Finding joy in temporary frugality
If you read frugality and simplicity blogs for any length of time, you'll run into a lot of people who take great joy in having simplified their lives. Gradually simplifying your life is one obvious path for finding some of that joy for yourself. Let me suggest an alternative: temporary extreme frugality.
Lots of people become temporarily frugal out of necessity--because of a lost job or an unexpected expense. Others are temporarily frugal to achieve some goal--saving up to make a down payment on a house or car. I'm suggesting temporary frugality where the goals are less material and more experiential.
Think about where your comfort zone is: What fraction of the continuum from third-world poverty to celebrity billionaire can you see yourself happily occuping for the rest of your life? Now, pick a spot distinctly below the bottom end of your comfort zone and live there for a little while.
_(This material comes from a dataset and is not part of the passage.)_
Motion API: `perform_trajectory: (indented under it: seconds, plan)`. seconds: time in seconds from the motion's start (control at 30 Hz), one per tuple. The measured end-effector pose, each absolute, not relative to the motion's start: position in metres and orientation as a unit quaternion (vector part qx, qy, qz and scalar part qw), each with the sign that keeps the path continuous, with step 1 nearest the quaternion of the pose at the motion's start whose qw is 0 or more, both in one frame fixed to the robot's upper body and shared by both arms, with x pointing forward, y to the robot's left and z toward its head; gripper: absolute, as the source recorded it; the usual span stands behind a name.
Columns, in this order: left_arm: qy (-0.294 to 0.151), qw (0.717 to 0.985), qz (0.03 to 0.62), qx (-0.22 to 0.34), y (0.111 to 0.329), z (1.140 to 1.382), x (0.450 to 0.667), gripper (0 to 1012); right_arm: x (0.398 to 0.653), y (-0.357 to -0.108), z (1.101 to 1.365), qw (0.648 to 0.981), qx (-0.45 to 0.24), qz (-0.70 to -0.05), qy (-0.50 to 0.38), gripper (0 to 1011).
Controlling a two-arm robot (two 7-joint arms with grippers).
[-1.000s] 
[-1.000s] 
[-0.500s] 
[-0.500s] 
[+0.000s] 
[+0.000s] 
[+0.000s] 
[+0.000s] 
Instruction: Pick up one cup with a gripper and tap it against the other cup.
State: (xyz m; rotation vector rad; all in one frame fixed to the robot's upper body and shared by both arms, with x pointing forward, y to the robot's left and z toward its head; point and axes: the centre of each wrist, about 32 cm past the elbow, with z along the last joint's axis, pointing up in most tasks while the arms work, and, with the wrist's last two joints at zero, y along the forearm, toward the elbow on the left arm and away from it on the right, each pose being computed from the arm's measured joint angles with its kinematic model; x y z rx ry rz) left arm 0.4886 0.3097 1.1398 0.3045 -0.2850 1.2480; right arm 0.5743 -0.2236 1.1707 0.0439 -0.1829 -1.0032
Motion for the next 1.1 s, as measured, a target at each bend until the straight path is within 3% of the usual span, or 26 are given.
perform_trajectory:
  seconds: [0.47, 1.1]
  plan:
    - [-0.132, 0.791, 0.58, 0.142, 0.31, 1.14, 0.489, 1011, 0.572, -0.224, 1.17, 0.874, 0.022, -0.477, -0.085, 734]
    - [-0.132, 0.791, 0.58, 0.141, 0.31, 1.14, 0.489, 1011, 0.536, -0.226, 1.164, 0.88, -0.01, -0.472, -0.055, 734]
Think of it like a camping trip. To go hiking in the wilderness, people give up basic comforts like a stove, refrigerator, and running water, but they don't give them up for the rest of their lives. The temporary sacrifice is both a means to an end--they can go deeper and stay longer--and an end in itself--their actions express who they really are.
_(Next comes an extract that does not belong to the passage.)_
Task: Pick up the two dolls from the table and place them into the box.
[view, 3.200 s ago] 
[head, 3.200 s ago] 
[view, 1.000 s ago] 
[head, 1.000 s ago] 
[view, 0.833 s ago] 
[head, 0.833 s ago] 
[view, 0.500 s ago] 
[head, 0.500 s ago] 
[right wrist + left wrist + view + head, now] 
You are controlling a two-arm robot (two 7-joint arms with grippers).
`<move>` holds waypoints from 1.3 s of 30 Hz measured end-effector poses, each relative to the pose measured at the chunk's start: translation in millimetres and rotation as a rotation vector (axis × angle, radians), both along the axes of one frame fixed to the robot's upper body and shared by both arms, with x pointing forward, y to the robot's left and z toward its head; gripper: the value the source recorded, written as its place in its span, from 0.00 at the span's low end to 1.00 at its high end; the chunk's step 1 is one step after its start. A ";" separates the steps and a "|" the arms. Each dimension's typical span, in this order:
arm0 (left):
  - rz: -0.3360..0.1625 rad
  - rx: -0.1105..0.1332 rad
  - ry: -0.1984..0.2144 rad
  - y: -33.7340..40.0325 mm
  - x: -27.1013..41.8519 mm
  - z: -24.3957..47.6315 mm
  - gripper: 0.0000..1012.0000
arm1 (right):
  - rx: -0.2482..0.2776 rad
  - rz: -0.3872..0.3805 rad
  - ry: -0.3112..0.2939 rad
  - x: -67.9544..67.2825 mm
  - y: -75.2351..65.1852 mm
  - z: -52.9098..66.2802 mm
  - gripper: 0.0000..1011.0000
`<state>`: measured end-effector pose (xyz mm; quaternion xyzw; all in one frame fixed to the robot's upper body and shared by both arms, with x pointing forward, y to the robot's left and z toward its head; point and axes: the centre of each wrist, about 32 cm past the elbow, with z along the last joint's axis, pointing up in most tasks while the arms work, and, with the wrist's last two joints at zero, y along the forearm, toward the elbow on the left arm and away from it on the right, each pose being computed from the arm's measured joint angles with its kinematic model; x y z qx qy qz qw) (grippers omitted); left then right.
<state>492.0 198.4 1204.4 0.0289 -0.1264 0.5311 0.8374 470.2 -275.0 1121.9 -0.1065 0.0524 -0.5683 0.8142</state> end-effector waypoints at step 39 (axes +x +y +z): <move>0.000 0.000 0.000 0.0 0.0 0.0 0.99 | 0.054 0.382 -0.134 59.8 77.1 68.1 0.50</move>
Some people lurch from being miserly to prodigal and back again. That comes from being confused about how you want to live. This is different. This is about knowing where you want to live and then choosing to experiment outside that range in order to learn something about yourself.
Gradualism can work great--it can be very satisfying--but the satisfaction is incremental. It takes a long time to see if the joy that some people find in extreme frugality is there for you, too. A brief tour in that place can be a short cut.
To make this work, you need to get extreme about something, but it could be a small thing or a big thing: Brown-bag your lunch for a week. Park your car for two weeks and walk, bicycle, or take the bus. Eat no dinners out for a month. Buy no new clothes for a season. Drop cable and don't turn it back on until the next "free installation" offer from the cable company. Move to a cheaper apartment for a year.
Like a camping trip, you come back home to your real life once your visit to frugality is over. And, like a camping trip, you can go again--to the same place or a different one--if you found the experience rewarding.
The money you save through a brief period of extreme frugality probably won't be enough to change your life. The experience, though, very well might, if you find the joy that many people find there.